■ **Assignment**
Go through the listing and copy each line that has the string "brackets" in it.
Segment Start: Data provided
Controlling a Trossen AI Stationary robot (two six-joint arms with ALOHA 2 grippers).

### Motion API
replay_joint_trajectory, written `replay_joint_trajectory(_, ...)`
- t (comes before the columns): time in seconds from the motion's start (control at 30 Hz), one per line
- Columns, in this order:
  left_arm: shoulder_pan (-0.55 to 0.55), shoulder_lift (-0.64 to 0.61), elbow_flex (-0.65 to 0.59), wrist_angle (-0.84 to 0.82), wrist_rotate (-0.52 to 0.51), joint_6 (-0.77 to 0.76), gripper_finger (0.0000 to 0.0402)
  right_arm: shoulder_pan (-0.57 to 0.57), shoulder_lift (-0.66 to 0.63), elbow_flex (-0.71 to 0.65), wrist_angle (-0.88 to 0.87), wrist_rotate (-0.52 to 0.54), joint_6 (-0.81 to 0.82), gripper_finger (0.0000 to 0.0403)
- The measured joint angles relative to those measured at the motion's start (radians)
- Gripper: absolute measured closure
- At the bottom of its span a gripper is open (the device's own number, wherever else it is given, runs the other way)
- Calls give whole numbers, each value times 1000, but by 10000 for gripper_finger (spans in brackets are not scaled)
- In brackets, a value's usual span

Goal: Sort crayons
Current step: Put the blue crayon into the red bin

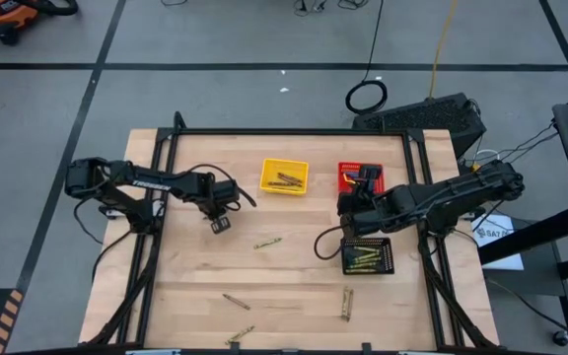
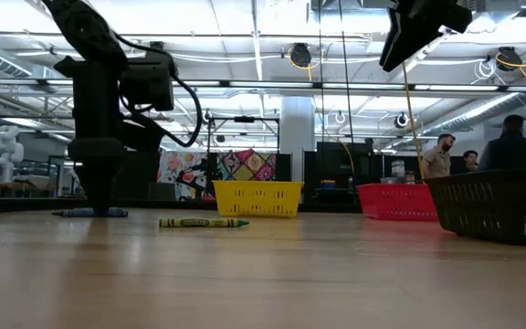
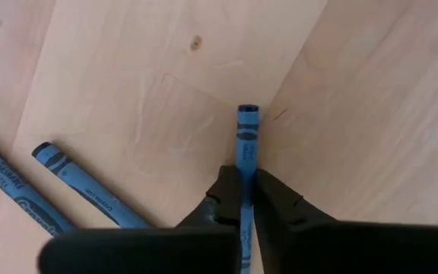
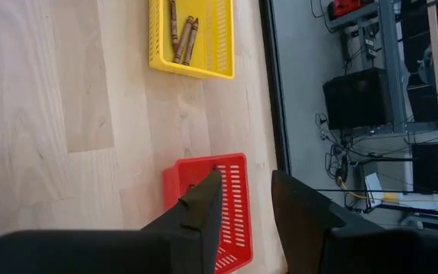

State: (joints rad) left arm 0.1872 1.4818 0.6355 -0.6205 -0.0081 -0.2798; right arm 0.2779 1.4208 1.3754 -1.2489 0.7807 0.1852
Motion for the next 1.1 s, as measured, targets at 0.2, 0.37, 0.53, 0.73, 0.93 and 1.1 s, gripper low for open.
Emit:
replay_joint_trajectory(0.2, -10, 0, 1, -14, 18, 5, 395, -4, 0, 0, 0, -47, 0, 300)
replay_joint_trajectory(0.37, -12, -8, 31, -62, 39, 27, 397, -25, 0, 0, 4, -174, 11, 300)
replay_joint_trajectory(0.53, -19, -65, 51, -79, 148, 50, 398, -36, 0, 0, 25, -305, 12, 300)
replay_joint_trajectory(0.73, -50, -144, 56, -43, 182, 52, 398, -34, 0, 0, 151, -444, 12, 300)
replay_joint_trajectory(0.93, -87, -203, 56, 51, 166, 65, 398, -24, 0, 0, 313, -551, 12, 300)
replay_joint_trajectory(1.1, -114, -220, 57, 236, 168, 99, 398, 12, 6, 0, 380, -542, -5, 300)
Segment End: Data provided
■ **Answer area**
- Calls give whole numbers, each value times 1000, but by 10000 for gripper_finger (spans in brackets are not scaled)
- In brackets, a value's usual span

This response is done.